Another thought that has occurred to me is that inclusion and exclusion come from the Latin (sorry!) and mean, respectively, to ‘shut in’ or to ‘shut out’. To my mind this implies (metaphorically) an almost physical barrier that requires either the ‘excluded’ group to batter down the figurative ‘wall’, or the ‘included’ group to take it down, unlock the door, or reach out. As you so rightly say, why should it fall on the shoulders of the underrepresented to make their voices heard – it’s much easier to unlock a door than batter down it down from the outside. I see this post, and hopefully as many related initiatives and actions as possible, as an important facet of reaching out.

On that note, and as I imagine Phill is hinting at, I’m interested in the opportunities that immediately exist for everyone to support inclusion in whatever ways are open to them. One of the most obvious examples is conference panels, which strike me as a good example where a bit of extra effort on behalf of what is essentially an ‘in’ group (in any particular subject matter) can make a difference to what are, at least, public perceptions. Conference panel organisers have a direct and obvious way of controlling which ‘voices’ are heard and, in fact, ‘seen’. The focus on gender diversity on conference panels over the last few years has clearly had an impact and improved the gender balance (and I count myself a direct beneficiary), but there is a lot more to be done to seek out speakers that represent a more diverse diversity!

I am hyper-aware that I would never have been speaking at that STM session if someone a couple of years previously hadn’t believed in me, taken a risk, and asked me to chair a session at ALPSP. I had absolutely no experience, but someone let me in, and I am forever grateful. I know that this has since drastically impacted my career – and so while conference panels are only one tiny aspect of addressing any diversity issues, and may only affect a few people initially, they are one of the easiest to do something about. There are a lot of other things we can do, and I am keen to help in anyway I can.

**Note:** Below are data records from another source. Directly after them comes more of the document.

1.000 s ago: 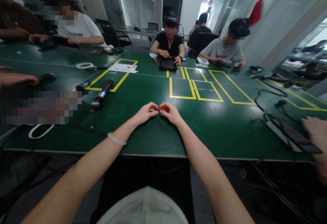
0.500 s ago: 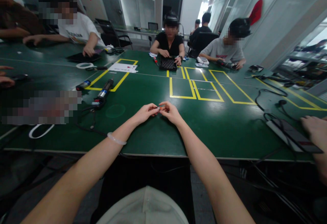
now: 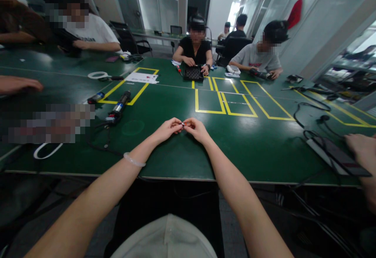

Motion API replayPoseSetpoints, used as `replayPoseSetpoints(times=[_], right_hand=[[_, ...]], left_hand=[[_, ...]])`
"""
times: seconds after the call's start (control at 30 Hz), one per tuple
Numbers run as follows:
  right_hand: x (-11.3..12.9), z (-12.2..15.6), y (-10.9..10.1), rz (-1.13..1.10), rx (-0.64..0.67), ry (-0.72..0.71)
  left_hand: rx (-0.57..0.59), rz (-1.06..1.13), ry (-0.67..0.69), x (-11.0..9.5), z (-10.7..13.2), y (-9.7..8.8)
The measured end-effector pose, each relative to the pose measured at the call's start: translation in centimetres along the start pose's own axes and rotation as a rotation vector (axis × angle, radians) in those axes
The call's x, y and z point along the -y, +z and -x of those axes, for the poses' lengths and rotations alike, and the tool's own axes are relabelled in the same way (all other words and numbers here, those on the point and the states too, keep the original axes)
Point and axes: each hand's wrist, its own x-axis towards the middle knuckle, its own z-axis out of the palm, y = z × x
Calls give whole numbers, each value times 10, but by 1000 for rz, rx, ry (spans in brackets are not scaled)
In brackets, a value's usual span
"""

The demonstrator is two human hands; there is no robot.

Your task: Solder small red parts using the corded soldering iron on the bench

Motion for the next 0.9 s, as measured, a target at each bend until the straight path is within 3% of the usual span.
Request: replayPoseSetpoints(times=[0.9], right_hand=[[2, 1, 2, -55, 9, -5]], left_hand=[[-1, -27, -10, 4, -1, -1]])
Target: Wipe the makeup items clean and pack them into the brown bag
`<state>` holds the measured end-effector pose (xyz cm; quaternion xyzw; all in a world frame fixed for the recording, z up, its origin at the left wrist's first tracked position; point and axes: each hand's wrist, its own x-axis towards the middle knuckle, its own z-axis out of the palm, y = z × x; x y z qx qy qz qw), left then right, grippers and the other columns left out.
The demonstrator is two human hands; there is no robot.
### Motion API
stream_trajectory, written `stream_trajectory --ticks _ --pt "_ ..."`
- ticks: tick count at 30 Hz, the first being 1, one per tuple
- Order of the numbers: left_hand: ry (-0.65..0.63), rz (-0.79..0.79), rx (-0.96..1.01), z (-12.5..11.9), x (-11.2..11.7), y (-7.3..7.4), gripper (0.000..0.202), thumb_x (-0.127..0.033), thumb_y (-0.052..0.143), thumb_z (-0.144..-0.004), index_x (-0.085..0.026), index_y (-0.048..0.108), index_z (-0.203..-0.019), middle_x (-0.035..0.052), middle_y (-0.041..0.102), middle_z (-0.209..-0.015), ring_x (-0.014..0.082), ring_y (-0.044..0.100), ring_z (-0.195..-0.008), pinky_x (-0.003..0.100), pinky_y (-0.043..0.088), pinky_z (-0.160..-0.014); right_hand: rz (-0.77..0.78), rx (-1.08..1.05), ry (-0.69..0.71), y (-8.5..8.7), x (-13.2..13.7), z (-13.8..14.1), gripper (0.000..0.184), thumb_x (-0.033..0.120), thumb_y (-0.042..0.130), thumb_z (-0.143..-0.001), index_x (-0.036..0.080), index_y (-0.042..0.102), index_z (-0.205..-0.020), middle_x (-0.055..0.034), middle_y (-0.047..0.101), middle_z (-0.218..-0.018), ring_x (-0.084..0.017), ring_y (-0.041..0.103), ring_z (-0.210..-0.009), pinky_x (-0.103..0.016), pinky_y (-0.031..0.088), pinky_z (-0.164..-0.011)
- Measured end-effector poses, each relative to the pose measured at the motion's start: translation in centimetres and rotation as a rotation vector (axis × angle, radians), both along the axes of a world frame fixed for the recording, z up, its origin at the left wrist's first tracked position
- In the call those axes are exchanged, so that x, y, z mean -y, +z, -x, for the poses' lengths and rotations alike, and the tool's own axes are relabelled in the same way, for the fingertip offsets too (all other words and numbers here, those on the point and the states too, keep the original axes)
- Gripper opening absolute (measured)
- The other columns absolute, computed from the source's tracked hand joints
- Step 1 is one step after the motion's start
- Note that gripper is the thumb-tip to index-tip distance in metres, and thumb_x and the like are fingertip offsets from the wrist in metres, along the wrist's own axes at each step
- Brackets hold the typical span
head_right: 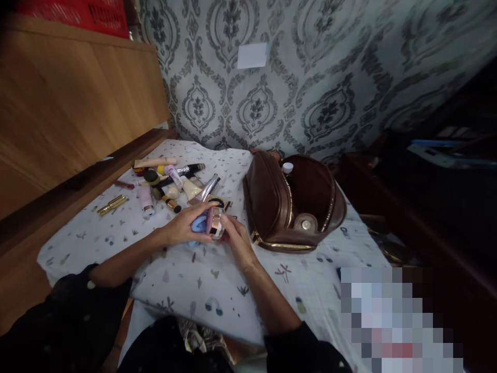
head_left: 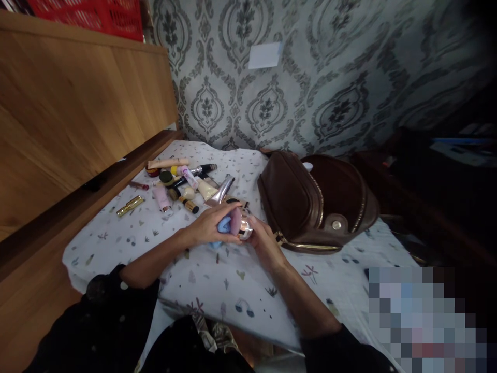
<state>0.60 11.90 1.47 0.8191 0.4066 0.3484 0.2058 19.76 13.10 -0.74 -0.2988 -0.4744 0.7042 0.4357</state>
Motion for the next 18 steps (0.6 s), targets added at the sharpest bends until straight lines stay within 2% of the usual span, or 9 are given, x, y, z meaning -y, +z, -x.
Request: stream_trajectory --ticks 2,4,7,10,12,14,18 --pt "-0.002 0.039 0.040 0.1 0.1 0.2 0.090 -0.059 0.078 -0.070 -0.024 0.043 -0.145 0.0122 0.054 -0.142 0.0322 0.052 -0.130 0.041 0.041 -0.109 0.056 -0.024 0.003 0.3 0.0 0.0 0.048 0.064 0.071 -0.075 0.019 0.074 -0.090 -0.0033 0.069 -0.075 -0.016 0.057 -0.065 -0.026 0.044 -0.055" --pt "0.018 0.093 0.104 0.2 0.2 0.5 0.083 -0.061 0.072 -0.075 -0.024 0.044 -0.144 0.0114 0.057 -0.137 0.0318 0.054 -0.127 0.041 0.043 -0.106 0.141 -0.055 0.004 0.6 0.0 0.1 0.052 0.067 0.070 -0.072 0.019 0.074 -0.091 -0.0036 0.070 -0.076 -0.016 0.058 -0.064 -0.026 0.044 -0.054" --pt "0.177 0.173 0.219 0.2 0.3 0.8 0.063 -0.059 0.058 -0.088 -0.020 0.048 -0.137 0.0068 0.067 -0.110 0.0248 0.063 -0.101 0.036 0.049 -0.091 0.216 -0.083 -0.003 0.8 -0.2 0.0 0.051 0.065 0.073 -0.070 0.020 0.073 -0.095 -0.0039 0.073 -0.083 -0.016 0.061 -0.066 -0.026 0.047 -0.057" --pt "0.357 0.167 0.337 0.0 0.2 0.7 0.045 -0.055 0.052 -0.093 -0.020 0.055 -0.122 0.0004 0.063 -0.088 0.0166 0.059 -0.078 0.029 0.049 -0.075 0.195 -0.072 -0.022 0.7 -0.3 0.0 0.048 0.060 0.076 -0.070 0.019 0.073 -0.094 -0.0043 0.074 -0.085 -0.017 0.063 -0.070 -0.026 0.047 -0.059" --pt "0.376 0.142 0.421 -0.2 0.1 0.4 0.040 -0.054 0.053 -0.092 -0.021 0.055 -0.115 -0.0006 0.061 -0.088 0.0137 0.056 -0.072 0.027 0.047 -0.070 0.163 -0.055 -0.029 0.5 -0.2 0.1 0.045 0.056 0.080 -0.068 0.019 0.072 -0.092 -0.0038 0.073 -0.084 -0.016 0.063 -0.071 -0.026 0.048 -0.060" --pt "0.340 0.132 0.497 -0.6 0.1 0.2 0.041 -0.055 0.057 -0.089 -0.022 0.054 -0.113 0.0004 0.061 -0.094 0.0130 0.056 -0.075 0.026 0.047 -0.070 0.139 -0.038 -0.031 0.4 -0.2 0.1 0.044 0.053 0.082 -0.067 0.019 0.071 -0.093 -0.0034 0.073 -0.086 -0.016 0.063 -0.072 -0.026 0.048 -0.061" --pt "0.257 0.108 0.548 -1.3 0.6 0.3 0.047 -0.053 0.065 -0.084 -0.021 0.052 -0.116 0.0048 0.061 -0.107 0.0173 0.060 -0.092 0.029 0.050 -0.081 0.101 -0.010 -0.056 0.2 -0.4 0.0 0.045 0.050 0.082 -0.069 0.021 0.068 -0.100 -0.0030 0.072 -0.089 -0.016 0.063 -0.076 -0.027 0.049 -0.066"
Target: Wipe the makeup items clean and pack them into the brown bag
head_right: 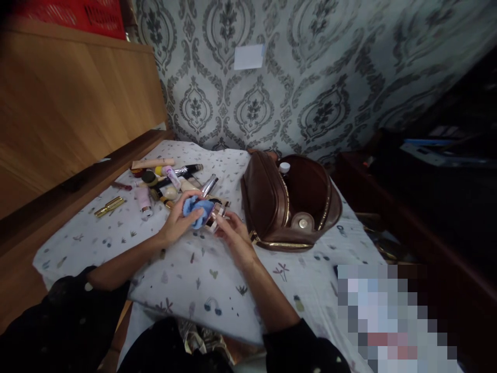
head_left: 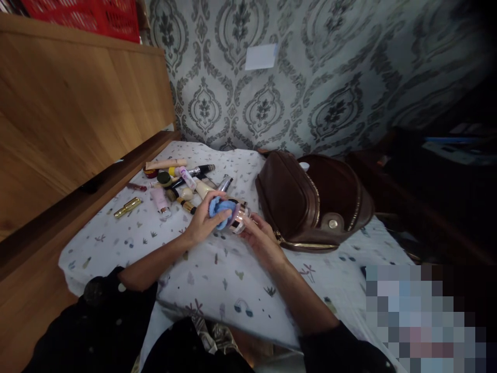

Apologies for the lengthy comment – it’s a big area. (And I didn’t even touch on the business imperative!)

Thanks Isabel,

I think you’re right. It all seems very ingrained because bias and exclusion lead to more bias and exclusion. There’s a self-fulfilling prophecy component to this, as the bar is either willfully or unconsciously placed higher for those that are outside of the dominant demographic. It’s almost a cliche that people are ‘given a chance’ who might not be the sort of person that would normally be hired, but more is expected from them because they’re being ‘given a chance’. When they feel singled out and unwelcome, those in power distance themselves by saying the person was ‘not a good fit’.

As you say, if we chip away at these biases and inequities in one place, it will interrupt that reinforcement in other places. In time, we can hopefully arrive at a place where people are judged more equally irrespective of background or identity.

Hey Phill,

Yes, that’s very interesting and very true. Reminds me of this article, have you read it? http://freakonomics.com/podcast/glass-cliff/ It’s really thought-provoking – pulls together some research picking up on exactly the type of stuff you’re saying. The focus is on female CEOs, but it also says that these situations apply to candidates from minority ethnic and other backgrounds too. I would also imagine that aspects of these issues apply at all hiring levels in some form.

It says e.g. that Female CEO’s are much more likely to be hired when a firm’s in trouble; to be targeted by activist investors; to have differing expectations etc etc. Not all negative – it also says for example that firms often look for stereotypically ‘female’ qualities when a firm is struggling – but in general there’s a strong suggestion that female and minority candidates can often be almost set up to fail, and that if/when they do (due to sub-optimal conditions and biases), this just reinforces any conscious or sub-conscious prejudices. Worth the read.